D’une part, de jeunes hommes, souvent issus des milieux paupérisés, récemment arrivés en ville (ou résidant encore dans les villages environnants), essentiellement kazakhophones, et qui avaient dans un premier temps manifesté pacifiquement, ont violemment exprimé leur colère, en se livrant à des pillages, en s’en prenant à des symboles du régime comme aux bureaux du parti Nur OTAN (la patrie lumineuse) créé par Noursoultan Nazarbaev.
D’autre part, des groupes plus organisés, vraisemblablement liés à des organisations criminelles, à des réseaux islamistes et à des figures politiques, se sont attaqués à des bâtiments publics, mais également à l’aéroport ou à la tour de télévision d’Almaty, tandis que d’importantes composantes des organes de sécurité, notamment au sein du KNB, faisaient défection.
La reprise en main du pays a été qualifiée par le président Tokaev d’« opération anti-terroriste » – une formule qui lui a permis de justifier l’instauration de l’état d’urgence, la répression sans retenue des « bandits » et l’appel aux forces de maintien de la paix des pays membres de l’OTSC. Elle a aussi été présentée comme la mise en échec d’une tentative de coup d’État.
Au total, d’après les autorités, les violences ont fait 227 victimes, dont plus de 200 civils, en majorité à Almaty, ainsi que plusieurs milliers de blessés. Environ 10 000 personnes ont par ailleurs été arrêtées tandis que la répression vise largement des civils et des militants non impliqués dans les violences, malgré les annonces du chef de l’État.
Une crise politique à plusieurs échelles
Cette crise politique, qui a placé la société kazakhstanaise en état de sidération, doit être lue à plusieurs niveaux.
D’une part, la « tragédie de janvier » rappelle que le Kazakhstan a connu au cours des dernières années plusieurs épisodes de tension socio-politique qui ont pris la forme de manifestations contre la réforme du statut du foncier en 2016, d’une dénonciation des problèmes de logement et de pauvreté, après un tragique incendie survenu à Astana au cours duquel cinq enfants d’une même famille sont morts en 2019, ou d’affrontements interethniques comme en 2020, près de la frontière kirghizstanaise.
D’autre part, elle révèle l’ampleur du décalage qui existe entre l’appareil d’État et une grande partie de la population, aussi bien du point de vue politique que social.
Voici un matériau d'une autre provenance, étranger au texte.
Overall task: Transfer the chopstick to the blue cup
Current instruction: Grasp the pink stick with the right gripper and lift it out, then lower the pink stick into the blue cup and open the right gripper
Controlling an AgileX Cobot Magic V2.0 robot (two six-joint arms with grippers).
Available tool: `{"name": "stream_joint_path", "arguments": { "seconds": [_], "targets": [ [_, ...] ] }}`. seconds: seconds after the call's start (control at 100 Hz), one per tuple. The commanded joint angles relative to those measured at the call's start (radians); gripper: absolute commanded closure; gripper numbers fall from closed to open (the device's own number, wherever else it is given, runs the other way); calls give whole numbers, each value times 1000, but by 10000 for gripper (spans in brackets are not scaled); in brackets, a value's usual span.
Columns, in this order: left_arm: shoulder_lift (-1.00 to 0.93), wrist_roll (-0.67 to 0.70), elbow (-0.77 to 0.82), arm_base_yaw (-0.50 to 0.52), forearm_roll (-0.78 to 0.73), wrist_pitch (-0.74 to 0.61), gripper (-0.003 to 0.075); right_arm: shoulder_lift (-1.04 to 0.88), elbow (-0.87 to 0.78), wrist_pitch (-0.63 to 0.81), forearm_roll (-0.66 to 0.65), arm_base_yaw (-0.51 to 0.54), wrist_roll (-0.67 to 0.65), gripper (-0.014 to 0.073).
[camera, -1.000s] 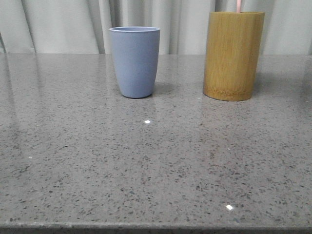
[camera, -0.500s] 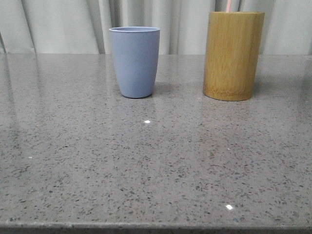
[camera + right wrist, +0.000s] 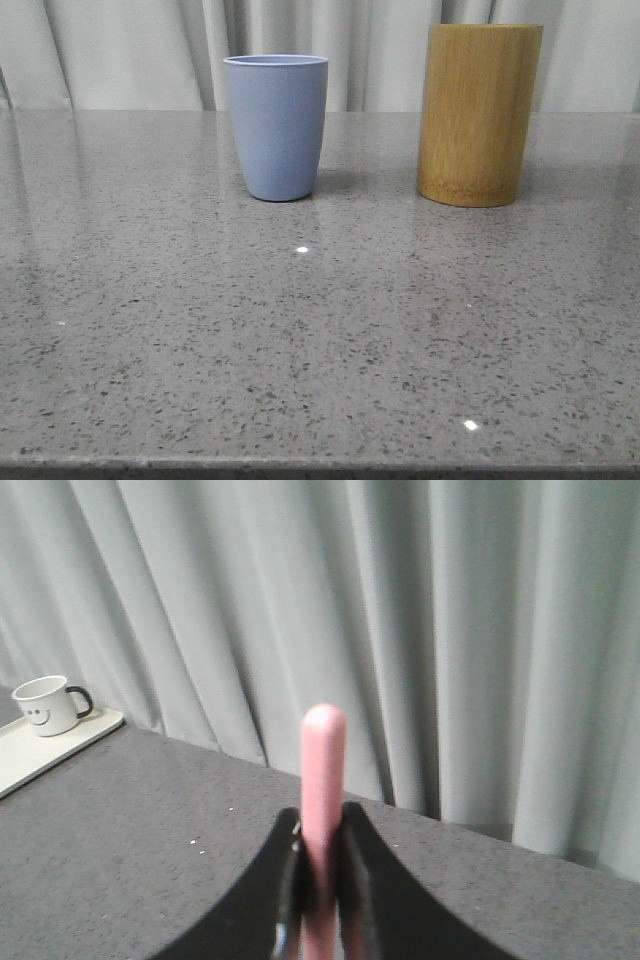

Ce fossé est notamment lié au fait que le système politique kazakhstanais repose moins sur les élections que sur les nominations, et qu’il manque, dans la pratique, d’instances de représentation, de confrontation et de délibération.
Enfin, les événements de janvier constituent une nouvelle étape dans le règlement de la succession de Noursoultan Nazarbaev. Parallèlement au mouvement populaire, une tentative de renversement de Kasym-Jomart Tokaev semble avoir été initiée par des proches de l’ancien président.
Le président du KNB, Karim Massimov, ancien premier ministre, aurait demandé à Kasym-Jomart Tokaev de démissionner après les premières manifestations, avant d’être lui-même destitué puis arrêté et accusé de « haute trahison ». En d’autres termes, des luttes de pouvoir intestines se sont greffées sur le mécontentement social. Et l’on peut penser que leur responsabilité est grande dans l’explosion des violences.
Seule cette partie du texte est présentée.